12 min read
Dillon Browne

CI/CD Orchestration Beyond Bash Scripts

Learn when bash scripts become technical debt in CI/CD pipelines. Discover orchestration patterns for complex deployments with Argo, Temporal, and more.

cicd devops orchestration automation infrastructure
CI/CD Orchestration Beyond Bash Scripts

The Bash Script Trap

I’ve been guilty of this more times than I’d like to admit. A deployment starts simple: clone the repo, run a few commands, deploy. A single bash script handles it all. Six months later, that script is 800 lines of conditional logic, error handling that only catches 60% of failures, and nobody wants to touch it.

The problem isn’t bash itself—it’s using bash for CI/CD orchestration when you need proper workflow management. In my experience working with multi-region Kubernetes deployments and complex CI/CD pipelines, I’ve learned the hard way when simple scripts become technical debt and proper orchestration becomes essential.

When Scripts Stop Scaling

The breaking point usually happens when your deployment needs any of these:

Parallel execution with dependencies: You need to deploy to three regions simultaneously, but only after the database migration succeeds. Bash can do this with background jobs and wait commands, but error handling becomes a nightmare.

Retry logic with exponential backoff: A flaky integration test fails intermittently. Your bash script retries, but implementing exponential backoff, jitter, and circuit breakers in bash is painful and error-prone.

Dynamic workflow based on runtime conditions: Deploy strategy changes based on feature flags, environment health checks, or canary metrics. Bash conditionals work, but they’re hard to test and maintain.

Observability and debugging: When a deployment fails at 3 AM, you need structured logs, execution traces, and the ability to replay specific steps. Bash scripts dump to stdout with inconsistent formatting.

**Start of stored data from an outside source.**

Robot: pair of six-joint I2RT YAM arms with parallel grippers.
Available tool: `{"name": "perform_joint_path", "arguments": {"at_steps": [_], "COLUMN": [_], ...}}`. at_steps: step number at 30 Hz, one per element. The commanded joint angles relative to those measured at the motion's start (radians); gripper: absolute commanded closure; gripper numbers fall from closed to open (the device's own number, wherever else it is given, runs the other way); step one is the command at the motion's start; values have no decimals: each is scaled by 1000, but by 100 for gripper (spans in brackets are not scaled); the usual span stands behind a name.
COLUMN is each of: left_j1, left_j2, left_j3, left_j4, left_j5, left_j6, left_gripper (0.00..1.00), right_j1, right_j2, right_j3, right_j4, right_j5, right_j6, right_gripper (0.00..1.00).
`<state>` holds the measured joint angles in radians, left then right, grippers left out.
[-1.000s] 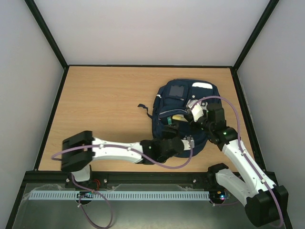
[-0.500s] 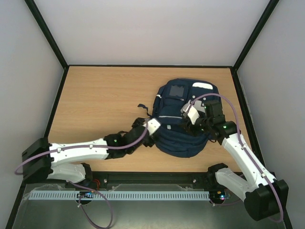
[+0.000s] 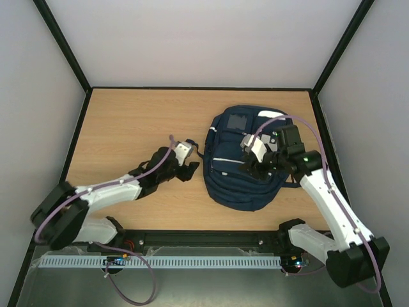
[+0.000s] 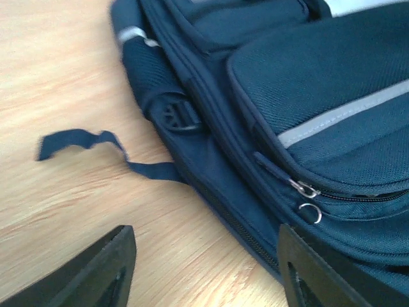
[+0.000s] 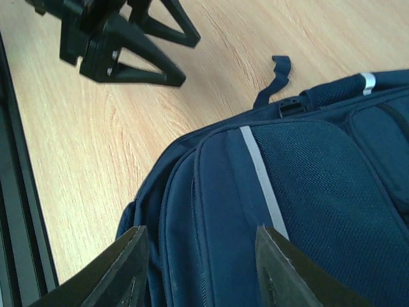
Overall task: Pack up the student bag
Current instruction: Zip the student bag at the center of the board.
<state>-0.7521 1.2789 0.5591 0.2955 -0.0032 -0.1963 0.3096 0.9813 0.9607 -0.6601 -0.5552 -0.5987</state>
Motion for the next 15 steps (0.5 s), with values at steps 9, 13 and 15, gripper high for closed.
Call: {"name": "perform_joint_path", "arguments": {"at_steps": [9,13,15], "left_j1": [-34,-70,-90], "left_j2": [262,342,381], "left_j3": [155,207,238], "left_j4": [36,8,-2], "left_j5": [228,162,126], "left_j6": [342,412,448], "left_gripper": [41,42,43], "right_j1": [5,5,5], "right_j2": [264,309,333], "right_j3": [-93,-150,-166], "right_j4": [198,269,286], "right_j5": [209,321,355], "right_j6": [124,158,174], "right_gripper": [64,66,67]}}
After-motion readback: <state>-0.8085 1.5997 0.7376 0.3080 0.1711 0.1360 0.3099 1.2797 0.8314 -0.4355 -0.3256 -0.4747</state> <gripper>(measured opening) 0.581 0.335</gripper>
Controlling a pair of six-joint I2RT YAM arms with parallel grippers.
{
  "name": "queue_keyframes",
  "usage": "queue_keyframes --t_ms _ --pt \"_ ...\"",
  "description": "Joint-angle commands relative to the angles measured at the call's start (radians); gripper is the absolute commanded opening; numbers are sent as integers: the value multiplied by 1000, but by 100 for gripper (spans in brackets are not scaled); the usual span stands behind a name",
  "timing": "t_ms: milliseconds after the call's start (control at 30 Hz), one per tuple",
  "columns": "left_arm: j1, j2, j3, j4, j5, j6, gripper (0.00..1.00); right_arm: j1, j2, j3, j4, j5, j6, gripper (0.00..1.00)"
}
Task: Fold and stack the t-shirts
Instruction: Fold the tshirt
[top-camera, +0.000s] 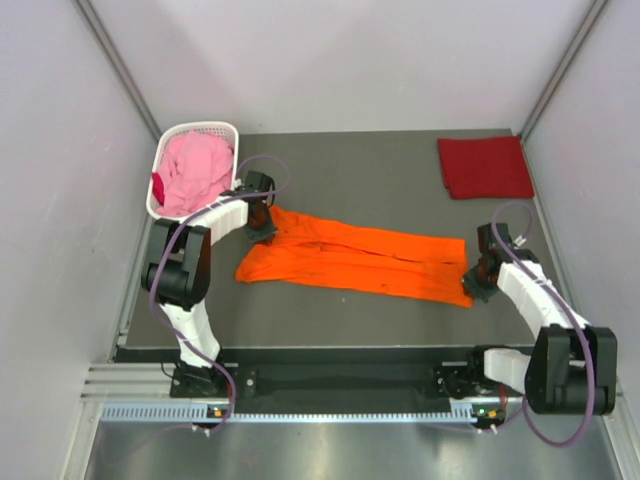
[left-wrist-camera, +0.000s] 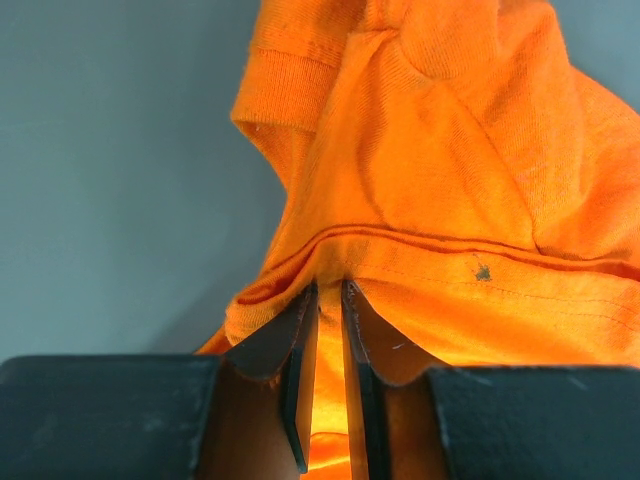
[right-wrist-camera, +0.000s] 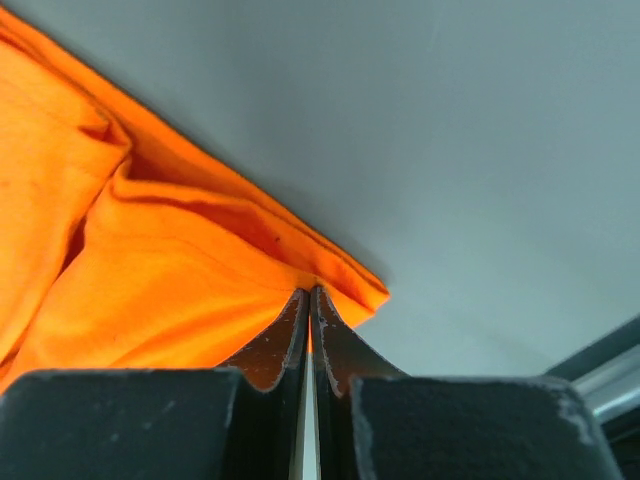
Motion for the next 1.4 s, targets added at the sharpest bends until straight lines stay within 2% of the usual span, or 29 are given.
queue_keyframes --t_ms 0,367,600,700,867,1067,1200,1367 --pt "28 74 -56 36 -102 9 21 6 -77 19 -58 74 -14 0" --pt "28 76 -50 31 -108 4 21 7 -169 -62 -118 74 23 0" --pt "28 88 -47 33 -102 6 21 6 -143 -122 -4 39 17 0" --pt "28 73 -27 14 -104 22 21 6 -115 -108 -7 45 -5 0" --pt "25 16 60 -55 -87 58 24 6 -115 -12 -125 102 -15 18" --pt "-12 -55 181 -171 -90 114 26 6 -176 84 -148 99 -84 23" --pt "-49 -139 127 -156 -70 111 26 7 -129 107 -60 9 -185 24" --pt "-55 -197 -28 -61 65 78 26 6 -28 110 42 -81 -302 24"
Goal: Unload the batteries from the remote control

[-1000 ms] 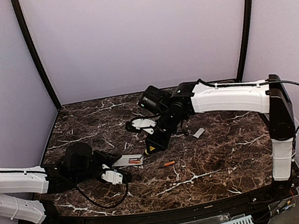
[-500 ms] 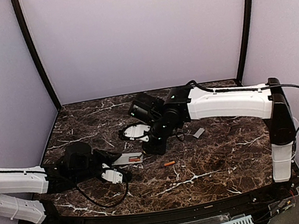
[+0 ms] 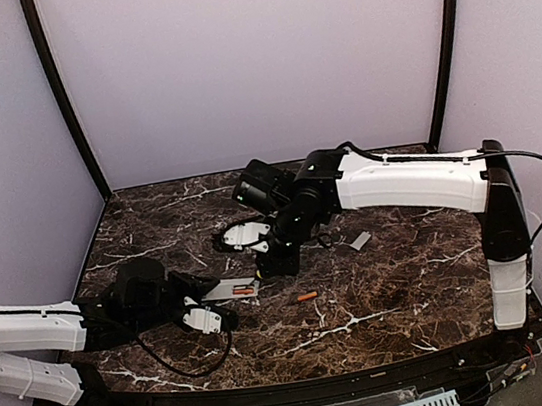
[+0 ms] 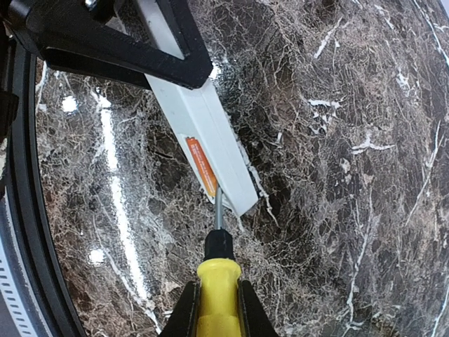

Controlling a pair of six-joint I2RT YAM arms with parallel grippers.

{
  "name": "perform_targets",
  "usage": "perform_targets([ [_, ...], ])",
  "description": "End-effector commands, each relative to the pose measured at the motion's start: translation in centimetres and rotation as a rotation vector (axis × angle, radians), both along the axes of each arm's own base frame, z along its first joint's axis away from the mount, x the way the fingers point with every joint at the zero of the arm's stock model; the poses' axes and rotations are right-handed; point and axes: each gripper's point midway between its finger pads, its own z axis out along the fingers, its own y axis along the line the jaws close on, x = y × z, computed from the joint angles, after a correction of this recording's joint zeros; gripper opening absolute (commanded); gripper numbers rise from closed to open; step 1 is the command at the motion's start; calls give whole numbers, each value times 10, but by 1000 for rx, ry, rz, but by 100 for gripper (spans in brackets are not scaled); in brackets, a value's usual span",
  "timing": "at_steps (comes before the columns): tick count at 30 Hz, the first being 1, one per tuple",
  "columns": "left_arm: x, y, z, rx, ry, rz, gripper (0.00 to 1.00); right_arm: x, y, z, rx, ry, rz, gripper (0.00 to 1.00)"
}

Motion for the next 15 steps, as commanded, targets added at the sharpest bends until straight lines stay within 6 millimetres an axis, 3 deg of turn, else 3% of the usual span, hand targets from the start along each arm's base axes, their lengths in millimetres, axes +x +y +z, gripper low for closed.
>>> perform_targets([
  [1, -6, -25, 40, -139, -49, -92, 0, 7, 18, 7, 134, 103, -44, 0],
  [15, -6, -24, 39, -140, -50, -88, 0, 11, 9, -16, 140, 270, -184, 0],
])
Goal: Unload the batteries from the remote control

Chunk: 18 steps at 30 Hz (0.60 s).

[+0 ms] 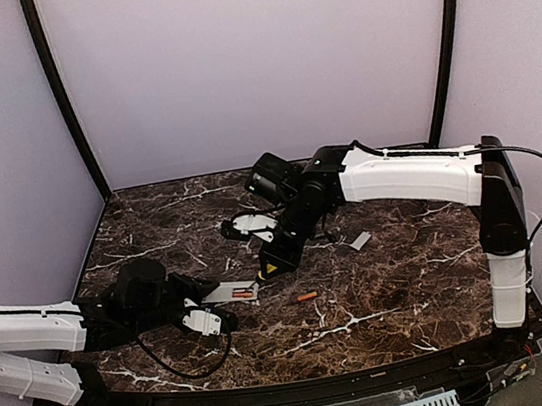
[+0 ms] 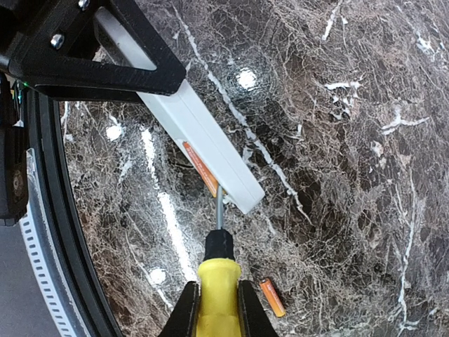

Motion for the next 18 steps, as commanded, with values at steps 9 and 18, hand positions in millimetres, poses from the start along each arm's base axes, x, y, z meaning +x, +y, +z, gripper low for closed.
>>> perform_targets([
  [9, -3, -26, 40, -147, -59, -82, 0, -1, 18, -10, 66, 154, -113, 0],
  [18, -2, -25, 40, -144, -67, -76, 0, -1, 18, -10, 73, 245, -206, 0],
])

I hit this wall on a project where we were deploying microservices across AWS, Azure, and GCP. Our bash-based deployment script grew to handle region-specific logic, cloud provider differences, and complex rollback scenarios. It worked—until it didn’t.

Adopt Workflow Orchestration Thinking

True orchestration tools treat workflows as data structures, not shell commands. This fundamental shift enables capabilities that are difficult or impossible with bash:

Build Workflows with DAGs

Instead of sequential or parallel execution, workflows become graphs where nodes represent tasks and edges represent dependencies. This makes complex workflows explicit and verifiable.

Here’s what this looks like with Argo Workflows (Kubernetes-native):

apiVersion: argoproj.io/v1alpha1
kind: Workflow
metadata:
  generateName: multi-region-deploy-
spec:
  entrypoint: deploy-app
  templates:
  - name: deploy-app
    dag:
      tasks:
      - name: run-migrations
        template: db-migrate
      
      - name: deploy-us-east
        dependencies: [run-migrations]
        template: deploy-region
        arguments:
          parameters:
          - name: region
            value: "us-east-1"
      
      - name: deploy-eu-west
        dependencies: [run-migrations]
        template: deploy-region
        arguments:
          parameters:
          - name: region
            value: "eu-west-1"
      
      - name: smoke-tests
        dependencies: [deploy-us-east, deploy-eu-west]
        template: run-tests
      
      - name: update-dns
        dependencies: [smoke-tests]
        template: dns-update

  - name: deploy-region
    inputs:
      parameters:
      - name: region
    retryStrategy:
      limit: 3
      retryPolicy: "Always"
      backoff:
        duration: "1m"
        factor: 2
        maxDuration: "10m"
    container:
      image: deployment-image:latest
      command: ["/deploy.sh"]
      args: ["{{inputs.parameters.region}}"]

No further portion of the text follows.